May 15 2008
Bee! Through the eyes of an autistic toddler.
My memory:
I was sitting there on my sister’s tricycle with my wispy blonde hair down over my face as usual. Head down on my hands, which were folded over the handlebars. I was staring down at my feet. Watching how my toes smashed into the ground when I pushed backwards up the driveway. They would turn white at the very tip until I completed the backward motion on my heel. I was rocking back and forth, back and forth, only allowing myself to be aware of the changing colors in my toes. The motion was slow and soothing.

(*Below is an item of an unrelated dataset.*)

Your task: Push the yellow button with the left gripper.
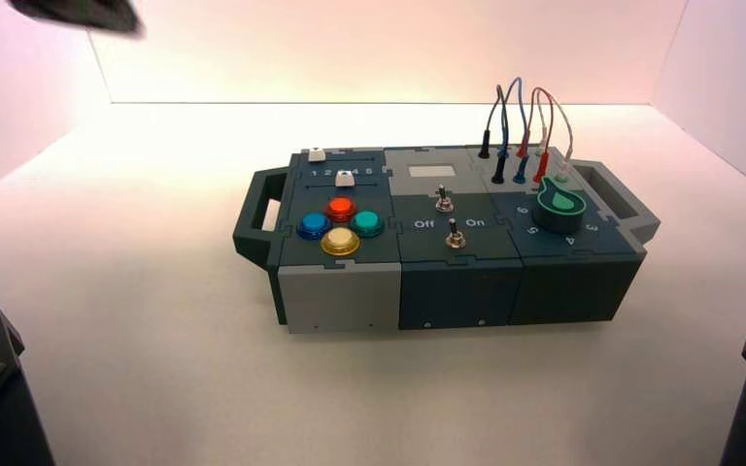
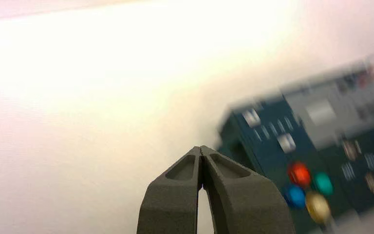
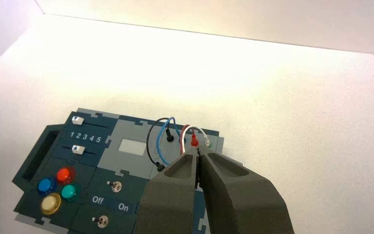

Then something caught my eye. Some tiny fury insect was slowly crawling towards me. I watched it carefully navigate a small rock, which diverted it directly towards my pinky toe, now white with the pressure placed on it as I sat frozen in place. As it made its journey closer to me, I watched as it fluttered its wings. Trying to fly maybe, but unable to.
When it reached my toe, it grabbed on and curved its fury back, pocking its stinger at me. I was petrified and unable to move. It let go, turned around, and backed straight into my right pinky toe. Then crawled away, tearing the stinger pouch from its body, leaving a pulsating sack of poison pushing fire inside of my toe.
The pain hit. Then I was inside the front door of my house. Standing there with my head back silently screaming, tears streaming down my face, with my eyes squeezed tightly shut.
As I entered the house, my mother did not immediately see me. She finally heard my gasp for air and turned to see my next silent scream. Not knowing what was wrong, she tried to pick me up, and I immediately arched my back in defiance. She laid me on the floor and watched as I began what she thought was another tantrum. Except this time, I was banging my right foot on the floor and smashing my heel hard into the carpet and as I pushed it up and down the carpet gave my heel a rug burn.
She grabbed my leg to stop me from hurting myself and that is when she saw it. The stinger was still in my toe, in spite of my thrashing around on the floor. She gathered me up and stood me in the bathtub. I remember the flushing of my body as she turned on the cold water and ran it over my feet. The stimulus was overwhelming me, the pain, my body’s reaction to the poison, the temperature of the water. It was all just too much.